Up to the line containing "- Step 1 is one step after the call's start", nothing is kept; from that line through the end of the data below, output every line exactly.

____

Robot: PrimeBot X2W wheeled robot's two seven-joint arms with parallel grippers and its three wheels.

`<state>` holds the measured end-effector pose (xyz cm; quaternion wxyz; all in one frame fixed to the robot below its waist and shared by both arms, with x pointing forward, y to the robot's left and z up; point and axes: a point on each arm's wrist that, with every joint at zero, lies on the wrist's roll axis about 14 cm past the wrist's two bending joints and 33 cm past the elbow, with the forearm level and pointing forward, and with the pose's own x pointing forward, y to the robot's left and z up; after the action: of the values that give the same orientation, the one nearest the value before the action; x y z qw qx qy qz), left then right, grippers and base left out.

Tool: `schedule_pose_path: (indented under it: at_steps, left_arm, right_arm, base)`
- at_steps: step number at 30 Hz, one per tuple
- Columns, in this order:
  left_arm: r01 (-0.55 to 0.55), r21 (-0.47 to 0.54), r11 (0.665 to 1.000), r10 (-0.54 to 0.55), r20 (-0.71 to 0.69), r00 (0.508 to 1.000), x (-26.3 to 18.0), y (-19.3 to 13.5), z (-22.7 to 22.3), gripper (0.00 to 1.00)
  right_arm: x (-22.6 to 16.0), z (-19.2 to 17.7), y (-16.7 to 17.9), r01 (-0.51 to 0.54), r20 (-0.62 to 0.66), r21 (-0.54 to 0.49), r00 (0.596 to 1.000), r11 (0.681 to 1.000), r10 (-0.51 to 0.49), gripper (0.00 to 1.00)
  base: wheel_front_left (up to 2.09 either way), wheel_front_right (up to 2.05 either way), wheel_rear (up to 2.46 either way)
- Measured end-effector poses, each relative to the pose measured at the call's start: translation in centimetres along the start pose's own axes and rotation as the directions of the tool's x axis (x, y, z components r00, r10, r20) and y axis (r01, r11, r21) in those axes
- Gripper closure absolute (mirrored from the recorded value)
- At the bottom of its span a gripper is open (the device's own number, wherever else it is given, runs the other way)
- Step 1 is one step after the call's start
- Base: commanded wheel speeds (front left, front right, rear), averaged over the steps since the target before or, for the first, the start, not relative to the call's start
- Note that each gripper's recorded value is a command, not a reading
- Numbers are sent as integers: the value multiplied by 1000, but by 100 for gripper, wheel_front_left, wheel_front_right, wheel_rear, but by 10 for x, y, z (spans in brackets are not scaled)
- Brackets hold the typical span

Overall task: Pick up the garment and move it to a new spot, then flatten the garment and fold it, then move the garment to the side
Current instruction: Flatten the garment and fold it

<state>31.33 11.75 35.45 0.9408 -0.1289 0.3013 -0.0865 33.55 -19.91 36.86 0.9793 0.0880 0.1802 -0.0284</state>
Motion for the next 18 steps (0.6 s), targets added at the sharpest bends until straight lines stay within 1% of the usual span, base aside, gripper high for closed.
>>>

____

Solution to the exercise
- Step 1 is one step after the call's start
- Base: commanded wheel speeds (front left, front right, rear), averaged over the steps since the target before or, for the first, the start, not relative to the call's start
- Note that each gripper's recorded value is a command, not a reading
- Numbers are sent as integers: the value multiplied by 1000, but by 100 for gripper, wheel_front_left, wheel_front_right, wheel_rear, but by 10 for x, y, z (spans in brackets are not scaled)
- Brackets hold the typical span

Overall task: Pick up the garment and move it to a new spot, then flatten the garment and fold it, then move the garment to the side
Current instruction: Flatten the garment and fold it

<state>31.33 11.75 35.45 0.9408 -0.1289 0.3013 -0.0865 33.55 -19.91 36.86 0.9793 0.0880 0.1802 -0.0284</state>
Motion for the next 18 steps (0.6 s), targets added at the sharpest bends until straight lines stay within 1% of the usual span, base aside, gripper high for closed.
>>>

An answer has been given, and the exercise is complete.